Germany led other European colonial powers in seeking to develop sources of industrial-quality cotton in Africa that would allow them some independence from the near monopoly of U.S.
producers. Booker T. Washington admired what he wrongly believed to be a policy of racial uplift in German colonies. He thus willingly helped Germans in their attempt to import the racialized labor relations of the southern United States to German Africa in hopes of transforming first Togo and later other African colonies into cotton-producing economies that would rival the United States. Widely admired before World War I and widely imitated afterward, this apparent success of the Tuskegee Institute in Africa in fact involved a great deal of violence and coercion.The agricultural attache to the German Embassy in Washington, D.C., Baron Beno von Herman, contacted Booker T. Washington in August 1900 on behalf of an association of German Textile Manufactures, the Kolonialwirtschaftliches Komitee (Colonial Economic Committee), which was working closely with the German government to encourage cotton production in German colonies. Washington was the founder, in 1881, of the Tuskegee Institute, an industrial school for African Americans, and remained the principal of the institute until his death in 1915. Baron von Herman had attended the Cotton State Exposition at Atlanta in 1895, where Washington gained international prestige with a speech promoting at least temporary acceptance of social and political segregation and recommending the cooperation of black workers with white agricultural and industrial employers. Herman became convinced by an 1897 study trip through the southern United States that cotton could be grown profitably only by black people and thus became an enthusiastic supporter of growing cotton in German Africa with the assistance of African American educators from Tuskegee.

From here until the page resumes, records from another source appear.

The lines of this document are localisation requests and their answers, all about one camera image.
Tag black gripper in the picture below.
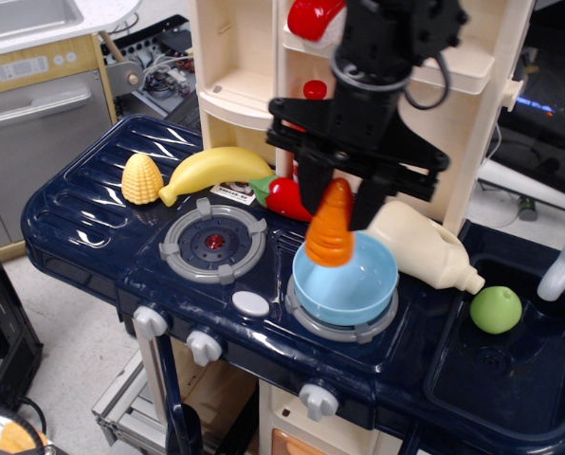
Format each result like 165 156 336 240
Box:
266 70 449 231

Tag orange toy carrot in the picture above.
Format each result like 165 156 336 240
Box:
305 178 355 267

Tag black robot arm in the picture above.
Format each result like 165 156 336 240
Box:
267 1 468 230

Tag light blue bowl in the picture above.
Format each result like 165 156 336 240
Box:
292 232 399 326

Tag red toy chili pepper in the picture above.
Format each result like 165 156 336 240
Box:
249 174 313 223

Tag red toy ketchup bottle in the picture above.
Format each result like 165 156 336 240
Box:
292 80 336 181

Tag cream toy detergent bottle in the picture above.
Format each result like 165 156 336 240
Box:
365 200 485 295

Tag yellow toy banana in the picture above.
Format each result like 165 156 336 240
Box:
158 146 274 207

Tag grey left stove burner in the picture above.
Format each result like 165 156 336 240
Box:
158 198 268 285

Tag grey stove burner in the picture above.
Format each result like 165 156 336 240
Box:
284 278 399 344
158 198 268 285

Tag grey right stove burner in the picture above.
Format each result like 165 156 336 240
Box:
284 278 399 344

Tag grey oval button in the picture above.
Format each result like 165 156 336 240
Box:
231 291 270 318

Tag red and white toy sushi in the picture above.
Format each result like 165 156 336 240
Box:
287 0 347 48

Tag cream toy kitchen shelf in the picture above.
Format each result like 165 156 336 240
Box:
189 1 534 232

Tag navy toy kitchen counter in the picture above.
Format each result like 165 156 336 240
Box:
22 116 565 454

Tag green toy apple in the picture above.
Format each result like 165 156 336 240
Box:
469 286 522 335

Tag yellow toy corn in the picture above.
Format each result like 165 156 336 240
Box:
121 154 164 205

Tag grey middle knob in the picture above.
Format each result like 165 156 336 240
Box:
186 330 223 367

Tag grey knob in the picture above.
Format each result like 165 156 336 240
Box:
186 330 223 367
133 306 169 341
299 383 339 422

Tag grey right knob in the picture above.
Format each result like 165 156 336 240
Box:
299 383 339 422

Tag grey left knob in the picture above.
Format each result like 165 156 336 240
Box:
133 306 169 341

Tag grey toy dishwasher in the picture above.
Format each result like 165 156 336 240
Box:
0 33 116 261

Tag black computer case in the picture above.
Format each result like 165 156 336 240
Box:
0 262 44 410

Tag white toy sink counter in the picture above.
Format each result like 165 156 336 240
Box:
0 0 140 54

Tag aluminium frame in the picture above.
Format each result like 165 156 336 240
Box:
92 336 167 454

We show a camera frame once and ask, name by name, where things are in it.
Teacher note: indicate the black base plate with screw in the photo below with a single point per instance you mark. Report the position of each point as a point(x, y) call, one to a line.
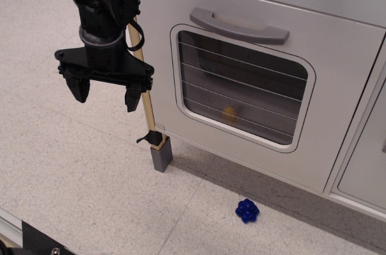
point(37, 242)

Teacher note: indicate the grey cabinet foot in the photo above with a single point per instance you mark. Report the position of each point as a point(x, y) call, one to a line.
point(163, 157)

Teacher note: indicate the white oven door with window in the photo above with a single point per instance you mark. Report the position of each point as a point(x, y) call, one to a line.
point(295, 102)

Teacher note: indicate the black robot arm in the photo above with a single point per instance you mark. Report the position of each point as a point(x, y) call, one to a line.
point(110, 35)

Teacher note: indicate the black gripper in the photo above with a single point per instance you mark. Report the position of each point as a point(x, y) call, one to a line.
point(116, 66)

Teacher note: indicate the blue toy grape bunch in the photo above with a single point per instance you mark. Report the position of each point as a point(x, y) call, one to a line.
point(247, 210)

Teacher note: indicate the black tape piece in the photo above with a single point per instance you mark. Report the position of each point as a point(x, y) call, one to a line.
point(152, 137)

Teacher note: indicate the aluminium frame rail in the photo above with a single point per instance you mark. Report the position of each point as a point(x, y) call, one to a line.
point(11, 229)

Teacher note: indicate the white cabinet drawer door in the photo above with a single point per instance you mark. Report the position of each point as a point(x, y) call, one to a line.
point(361, 178)

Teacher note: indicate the yellow toy corn piece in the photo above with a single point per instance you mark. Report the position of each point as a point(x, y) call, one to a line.
point(229, 114)

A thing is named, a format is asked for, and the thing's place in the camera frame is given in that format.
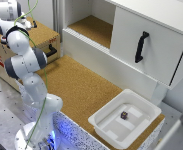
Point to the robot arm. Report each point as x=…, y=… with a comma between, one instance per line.
x=32, y=86

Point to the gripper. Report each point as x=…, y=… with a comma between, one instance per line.
x=25, y=23

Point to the white sliding door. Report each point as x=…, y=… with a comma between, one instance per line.
x=157, y=50

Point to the white cabinet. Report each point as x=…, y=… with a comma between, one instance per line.
x=91, y=56

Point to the white plastic box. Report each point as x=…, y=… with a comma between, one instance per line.
x=114, y=128

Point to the wooden drawer box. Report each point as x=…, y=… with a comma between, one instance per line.
x=44, y=33

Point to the purple block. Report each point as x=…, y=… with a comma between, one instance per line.
x=124, y=115

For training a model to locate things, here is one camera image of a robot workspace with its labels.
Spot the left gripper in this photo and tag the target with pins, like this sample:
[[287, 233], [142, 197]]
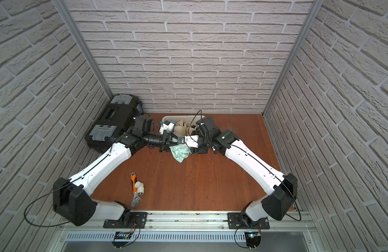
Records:
[[164, 143]]

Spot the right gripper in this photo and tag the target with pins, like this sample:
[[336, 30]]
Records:
[[198, 150]]

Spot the beige umbrella black stripes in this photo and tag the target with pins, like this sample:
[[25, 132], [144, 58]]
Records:
[[183, 128]]

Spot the mint green umbrella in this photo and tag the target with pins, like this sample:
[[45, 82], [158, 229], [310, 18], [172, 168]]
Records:
[[180, 152]]

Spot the white plastic storage box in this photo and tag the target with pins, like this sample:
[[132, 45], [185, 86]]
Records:
[[193, 119]]

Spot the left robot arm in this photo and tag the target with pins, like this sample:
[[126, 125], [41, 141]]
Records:
[[72, 197]]

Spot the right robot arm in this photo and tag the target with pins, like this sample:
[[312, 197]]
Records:
[[280, 188]]

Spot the white pipe fitting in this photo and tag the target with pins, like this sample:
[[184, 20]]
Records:
[[140, 189]]

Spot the black grey toolbox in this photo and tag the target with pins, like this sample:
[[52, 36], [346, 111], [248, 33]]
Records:
[[115, 119]]

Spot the right circuit board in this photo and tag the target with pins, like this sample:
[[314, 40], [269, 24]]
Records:
[[252, 239]]

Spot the circuit board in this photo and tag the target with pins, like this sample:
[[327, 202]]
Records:
[[124, 237], [252, 239]]

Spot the left circuit board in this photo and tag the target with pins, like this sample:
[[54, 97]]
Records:
[[124, 237]]

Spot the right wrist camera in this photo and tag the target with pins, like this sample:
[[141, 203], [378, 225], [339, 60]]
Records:
[[191, 141]]

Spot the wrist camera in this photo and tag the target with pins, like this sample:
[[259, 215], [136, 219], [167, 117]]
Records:
[[167, 126], [191, 141]]

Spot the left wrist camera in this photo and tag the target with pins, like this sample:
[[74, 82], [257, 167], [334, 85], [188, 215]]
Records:
[[167, 126]]

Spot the orange handled wrench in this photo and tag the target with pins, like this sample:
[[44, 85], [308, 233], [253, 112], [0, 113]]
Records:
[[136, 198]]

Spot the aluminium front rail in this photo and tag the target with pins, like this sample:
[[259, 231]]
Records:
[[214, 221]]

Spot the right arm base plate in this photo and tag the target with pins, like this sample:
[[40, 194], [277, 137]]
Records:
[[237, 220]]

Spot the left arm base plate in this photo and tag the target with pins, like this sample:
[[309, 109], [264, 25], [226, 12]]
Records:
[[127, 220]]

The Tuskegee expedition landed in Togo in December 1900. It consisted of three Tuskegee graduates, Allen L. Burks, Shepherd L. Harris, and John W. Robinson, led by a German-speaking Tuskegee faculty member, James N. Calloway. The four established a model plantation at Tove that operated throughout the German colonial period. Since Togolese already grew cotton, although not of a quality suitable for German spinning machinery, the expedition initially planned simply to set an example to indigenous farmers, work on improving cotton seeds (partially in consultation with George Washington Carver at Tuskegee), and improve marketing opportunities for cotton in Togo. In May 1902 a boat bringing additional Tuskegee personnel capsized while landing in the rough surf off the Togo coast, drowning two of the farmers. Two other farmers, Walter Bryan and Horace Griffins, along with Griffins’s wife, briefly set up unsuccessful cotton farms in Togo. By 1904 Robinson had become the de facto leader of the exhibition. The German government sent home the other Tuskegee expedition members and placed Robinson in charge of a new cotton school in Nuatja. This school trained hundreds of Togolese, forcibly recruited from every region of the country, in methods of farming industrialquality cotton. German colonial officials compelled Nuatja graduates to return to their home districts and continue farming cotton in the methods they learned from Robinson, in hopes that their countrymen would choose to imitate them. Robinson was joined in 1906 by his wife, Danella Foote, who remained in Togo until sometime before July 1909, when Robinson drowned crossing a river in Togo. The cotton school was taken over by a German colonial official and kept in operation until Togo was defeated by Allied forces at the beginning of World War I.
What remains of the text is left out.